Only the lines from the top of the data through the one with "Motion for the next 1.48" are to be written out, each exactly as it stands.

◆ **Input**:
--*--
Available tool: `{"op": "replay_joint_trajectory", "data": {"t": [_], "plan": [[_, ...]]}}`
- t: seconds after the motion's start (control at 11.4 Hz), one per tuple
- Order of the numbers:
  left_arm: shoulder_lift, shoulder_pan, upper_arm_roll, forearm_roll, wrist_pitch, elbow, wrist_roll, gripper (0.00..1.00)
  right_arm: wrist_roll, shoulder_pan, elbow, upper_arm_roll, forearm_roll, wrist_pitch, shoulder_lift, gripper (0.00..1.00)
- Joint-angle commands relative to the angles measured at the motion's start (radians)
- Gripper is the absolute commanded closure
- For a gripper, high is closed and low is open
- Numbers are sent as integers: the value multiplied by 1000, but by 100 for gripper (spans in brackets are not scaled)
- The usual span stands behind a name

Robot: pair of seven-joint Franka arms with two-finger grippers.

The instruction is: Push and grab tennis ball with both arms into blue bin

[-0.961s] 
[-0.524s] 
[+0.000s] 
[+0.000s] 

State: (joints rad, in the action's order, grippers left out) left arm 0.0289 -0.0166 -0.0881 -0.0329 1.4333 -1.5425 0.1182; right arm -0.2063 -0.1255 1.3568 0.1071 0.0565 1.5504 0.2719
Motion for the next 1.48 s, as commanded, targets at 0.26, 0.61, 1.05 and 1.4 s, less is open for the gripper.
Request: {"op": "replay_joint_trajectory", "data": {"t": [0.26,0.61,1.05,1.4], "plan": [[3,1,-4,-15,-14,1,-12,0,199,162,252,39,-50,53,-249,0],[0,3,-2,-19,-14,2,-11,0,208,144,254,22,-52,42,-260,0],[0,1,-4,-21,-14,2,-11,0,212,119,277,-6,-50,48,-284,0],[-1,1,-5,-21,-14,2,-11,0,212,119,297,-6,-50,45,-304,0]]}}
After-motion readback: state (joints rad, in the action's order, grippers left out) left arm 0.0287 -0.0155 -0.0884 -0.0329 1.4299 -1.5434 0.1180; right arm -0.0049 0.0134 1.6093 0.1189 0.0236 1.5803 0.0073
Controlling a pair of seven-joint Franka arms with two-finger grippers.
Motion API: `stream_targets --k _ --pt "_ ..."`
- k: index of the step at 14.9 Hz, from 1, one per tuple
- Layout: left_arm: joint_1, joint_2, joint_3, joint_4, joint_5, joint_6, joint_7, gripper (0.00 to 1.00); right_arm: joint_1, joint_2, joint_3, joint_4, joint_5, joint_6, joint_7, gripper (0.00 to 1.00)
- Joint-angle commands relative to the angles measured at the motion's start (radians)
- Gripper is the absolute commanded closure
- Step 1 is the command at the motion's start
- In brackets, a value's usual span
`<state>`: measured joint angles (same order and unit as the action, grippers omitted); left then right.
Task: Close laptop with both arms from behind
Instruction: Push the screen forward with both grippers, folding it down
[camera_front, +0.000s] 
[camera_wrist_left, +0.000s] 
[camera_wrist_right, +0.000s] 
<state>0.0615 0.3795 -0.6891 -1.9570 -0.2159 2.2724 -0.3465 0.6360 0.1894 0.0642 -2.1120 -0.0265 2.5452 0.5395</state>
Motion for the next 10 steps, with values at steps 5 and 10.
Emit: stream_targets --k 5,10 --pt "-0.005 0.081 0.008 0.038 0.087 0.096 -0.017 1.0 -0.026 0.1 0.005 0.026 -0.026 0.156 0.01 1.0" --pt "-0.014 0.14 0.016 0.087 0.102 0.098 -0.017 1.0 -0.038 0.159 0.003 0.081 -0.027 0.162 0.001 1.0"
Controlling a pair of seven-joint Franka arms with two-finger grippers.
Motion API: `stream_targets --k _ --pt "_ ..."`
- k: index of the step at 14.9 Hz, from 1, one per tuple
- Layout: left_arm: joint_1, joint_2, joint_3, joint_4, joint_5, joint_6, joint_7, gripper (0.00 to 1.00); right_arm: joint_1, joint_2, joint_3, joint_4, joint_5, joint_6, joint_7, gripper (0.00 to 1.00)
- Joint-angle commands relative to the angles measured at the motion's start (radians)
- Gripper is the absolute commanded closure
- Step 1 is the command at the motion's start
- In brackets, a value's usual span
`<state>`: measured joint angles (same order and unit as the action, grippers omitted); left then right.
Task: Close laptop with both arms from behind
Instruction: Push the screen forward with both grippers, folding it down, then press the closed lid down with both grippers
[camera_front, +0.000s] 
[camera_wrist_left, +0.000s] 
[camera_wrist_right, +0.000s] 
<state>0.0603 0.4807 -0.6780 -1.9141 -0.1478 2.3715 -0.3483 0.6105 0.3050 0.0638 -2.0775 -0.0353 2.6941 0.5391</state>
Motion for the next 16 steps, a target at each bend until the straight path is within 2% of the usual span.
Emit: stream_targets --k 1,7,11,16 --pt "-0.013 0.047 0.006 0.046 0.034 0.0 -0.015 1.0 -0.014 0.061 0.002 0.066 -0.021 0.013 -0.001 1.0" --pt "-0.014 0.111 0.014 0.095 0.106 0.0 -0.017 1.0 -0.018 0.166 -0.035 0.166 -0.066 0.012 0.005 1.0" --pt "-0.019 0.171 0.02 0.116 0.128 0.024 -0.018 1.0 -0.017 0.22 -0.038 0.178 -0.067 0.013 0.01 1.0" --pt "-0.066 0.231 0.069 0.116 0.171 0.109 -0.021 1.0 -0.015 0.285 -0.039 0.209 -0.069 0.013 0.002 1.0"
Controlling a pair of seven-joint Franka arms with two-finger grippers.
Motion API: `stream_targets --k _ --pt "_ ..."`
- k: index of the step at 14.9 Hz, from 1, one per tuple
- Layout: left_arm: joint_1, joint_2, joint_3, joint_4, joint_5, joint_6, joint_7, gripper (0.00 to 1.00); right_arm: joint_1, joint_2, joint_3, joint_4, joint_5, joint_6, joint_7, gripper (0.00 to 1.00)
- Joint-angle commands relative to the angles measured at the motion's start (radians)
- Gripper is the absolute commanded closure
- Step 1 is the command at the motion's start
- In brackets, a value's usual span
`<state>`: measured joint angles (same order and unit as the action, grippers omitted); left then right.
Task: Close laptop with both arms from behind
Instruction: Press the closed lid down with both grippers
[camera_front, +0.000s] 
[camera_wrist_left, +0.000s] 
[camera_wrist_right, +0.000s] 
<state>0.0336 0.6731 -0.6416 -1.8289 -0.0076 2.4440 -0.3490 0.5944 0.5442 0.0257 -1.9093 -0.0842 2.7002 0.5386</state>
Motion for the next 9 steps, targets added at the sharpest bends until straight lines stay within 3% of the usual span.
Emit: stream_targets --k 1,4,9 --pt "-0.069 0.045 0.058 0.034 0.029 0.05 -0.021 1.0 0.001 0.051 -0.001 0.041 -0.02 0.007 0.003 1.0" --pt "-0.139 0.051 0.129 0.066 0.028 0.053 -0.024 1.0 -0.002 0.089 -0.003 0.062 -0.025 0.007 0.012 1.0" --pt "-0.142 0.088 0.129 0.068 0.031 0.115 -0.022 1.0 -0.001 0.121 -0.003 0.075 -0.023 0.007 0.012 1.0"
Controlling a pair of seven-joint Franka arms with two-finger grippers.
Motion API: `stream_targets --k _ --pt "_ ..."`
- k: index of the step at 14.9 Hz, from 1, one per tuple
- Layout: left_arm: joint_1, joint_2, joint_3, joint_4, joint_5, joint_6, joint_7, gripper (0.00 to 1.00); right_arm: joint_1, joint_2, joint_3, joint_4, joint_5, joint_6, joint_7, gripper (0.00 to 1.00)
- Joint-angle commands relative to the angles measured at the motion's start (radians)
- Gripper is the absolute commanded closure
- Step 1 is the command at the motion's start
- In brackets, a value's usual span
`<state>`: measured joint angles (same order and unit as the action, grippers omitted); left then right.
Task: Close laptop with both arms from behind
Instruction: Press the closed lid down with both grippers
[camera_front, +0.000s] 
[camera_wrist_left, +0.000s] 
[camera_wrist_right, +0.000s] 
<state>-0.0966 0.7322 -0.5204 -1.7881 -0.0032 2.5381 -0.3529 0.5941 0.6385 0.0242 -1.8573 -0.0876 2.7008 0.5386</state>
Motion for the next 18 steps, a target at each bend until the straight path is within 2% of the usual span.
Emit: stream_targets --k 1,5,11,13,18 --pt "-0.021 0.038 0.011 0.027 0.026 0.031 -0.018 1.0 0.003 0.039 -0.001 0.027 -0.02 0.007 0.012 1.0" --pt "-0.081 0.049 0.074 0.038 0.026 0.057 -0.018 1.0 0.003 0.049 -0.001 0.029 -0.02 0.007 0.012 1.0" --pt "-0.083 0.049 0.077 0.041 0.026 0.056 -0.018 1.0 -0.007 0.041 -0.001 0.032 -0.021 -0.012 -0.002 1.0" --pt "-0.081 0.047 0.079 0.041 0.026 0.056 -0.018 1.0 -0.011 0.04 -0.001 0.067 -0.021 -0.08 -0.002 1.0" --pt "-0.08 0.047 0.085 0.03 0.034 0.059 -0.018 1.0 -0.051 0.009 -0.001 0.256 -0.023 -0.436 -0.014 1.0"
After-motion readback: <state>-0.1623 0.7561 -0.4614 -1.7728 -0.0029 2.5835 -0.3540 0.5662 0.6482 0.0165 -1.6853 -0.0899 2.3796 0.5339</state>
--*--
◆ **Response to the exercise**:
Available tool: `{"op": "replay_joint_trajectory", "data": {"t": [_], "plan": [[_, ...]]}}`
- t: seconds after the motion's start (control at 11.4 Hz), one per tuple
- Order of the numbers:
  left_arm: shoulder_lift, shoulder_pan, upper_arm_roll, forearm_roll, wrist_pitch, elbow, wrist_roll, gripper (0.00..1.00)
  right_arm: wrist_roll, shoulder_pan, elbow, upper_arm_roll, forearm_roll, wrist_pitch, shoulder_lift, gripper (0.00..1.00)
- Joint-angle commands relative to the angles measured at the motion's start (radians)
- Gripper is the absolute commanded closure
- For a gripper, high is closed and low is open
- Numbers are sent as integers: the value multiplied by 1000, but by 100 for gripper (spans in brackets are not scaled)
- The usual span stands behind a name

Robot: pair of seven-joint Franka arms with two-finger grippers.

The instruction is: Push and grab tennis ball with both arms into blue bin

[-0.961s] 
[-0.524s] 
[+0.000s] 
[+0.000s] 

State: (joints rad, in the action's order, grippers left out) left arm 0.0289 -0.0166 -0.0881 -0.0329 1.4333 -1.5425 0.1182; right arm -0.2063 -0.1255 1.3568 0.1071 0.0565 1.5504 0.2719
Motion for the next 1.48 s, as commanded, targets at 0.26, 0.61, 1.05 and 1.4 s, less is open for the gripper.

That completes the answer, and no more is expected.